O praise the one who paid my debt and raised this life up from the dead.
>By the title of this post you may realize it’s kinda serious one I guess. Today I sent Sterling off after a great weekend together…We’ve decided that at this point in our lives it’s time for us to be selfish and not have to worry so much about our relationship which takes tons and tons of work so as of right now we’re back to being the best of friends. How this will work I’m not really sure..and neither is he, we just know that best friends don’t break up, they can’t. I would never want Sterling out of my life for good and that’s why we aren’t so much breaking up as we are stepping back. When we were the best of friends, when we first met everything seemed so much more simple…And right now with all that college is going to bring we need simple we don’t need complicated… So that’s kinda a glimpse of where we are and where we are headed.
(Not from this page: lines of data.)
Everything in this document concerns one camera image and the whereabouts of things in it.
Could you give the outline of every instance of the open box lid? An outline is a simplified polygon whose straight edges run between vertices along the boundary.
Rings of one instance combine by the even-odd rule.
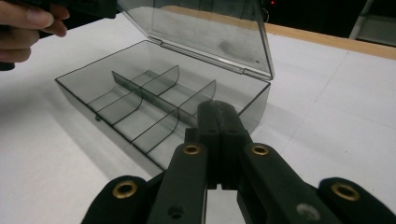
[[[235,73],[274,78],[257,0],[119,0],[119,6],[161,47]]]

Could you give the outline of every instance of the white tabletop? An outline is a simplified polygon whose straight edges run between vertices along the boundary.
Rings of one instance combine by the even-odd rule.
[[[255,142],[313,186],[350,179],[396,212],[396,62],[268,35],[276,78]],[[54,79],[144,40],[119,15],[47,37],[0,74],[0,223],[79,223],[120,175],[159,171],[132,158],[65,99]],[[209,192],[207,223],[243,223],[234,192]]]

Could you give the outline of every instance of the transparent plastic box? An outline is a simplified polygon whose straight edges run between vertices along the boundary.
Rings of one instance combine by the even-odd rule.
[[[211,1],[211,9],[209,1],[186,2],[120,1],[148,40],[56,79],[110,138],[162,169],[185,129],[196,127],[201,102],[233,105],[253,131],[268,98],[265,79],[274,77],[258,3],[241,2],[247,9],[229,15],[216,4],[231,1]]]

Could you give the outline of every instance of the finger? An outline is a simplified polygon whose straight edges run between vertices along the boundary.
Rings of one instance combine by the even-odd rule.
[[[40,8],[0,1],[0,24],[25,29],[44,29],[53,22],[53,16]]]
[[[52,13],[53,17],[58,20],[69,19],[70,14],[66,7],[51,4],[49,6],[49,11]]]
[[[50,27],[43,29],[43,31],[49,34],[64,37],[66,36],[67,28],[62,21],[55,20],[55,22]]]
[[[38,31],[11,29],[0,33],[0,49],[28,49],[39,39]]]
[[[0,49],[0,62],[23,63],[31,54],[30,49]]]

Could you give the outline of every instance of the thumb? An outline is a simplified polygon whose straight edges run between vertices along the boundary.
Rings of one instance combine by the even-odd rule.
[[[0,24],[25,29],[44,29],[53,22],[53,16],[38,7],[0,1]]]
In a few years maybe we’ll be back together for good, who knows?! Not us! Plus I just know that the closest I’ve ever been with God was when I didnt have someone else to take away from time with Him, and not just time of physically being with someone but thinking about them too. A part of me is sad with all of this but the other part of me knows this is exactly what needs to be happening and I’m happy that through no matter what Sterling will always be my best friend and I always have the most fun with him! I love you Sterling. And I know that someday we will look back and know this was the perfect decision for us.
Leaving for Baylor on Thursday morning..excited? Uhhhh kinda..Nervous? No..Happy? Not really…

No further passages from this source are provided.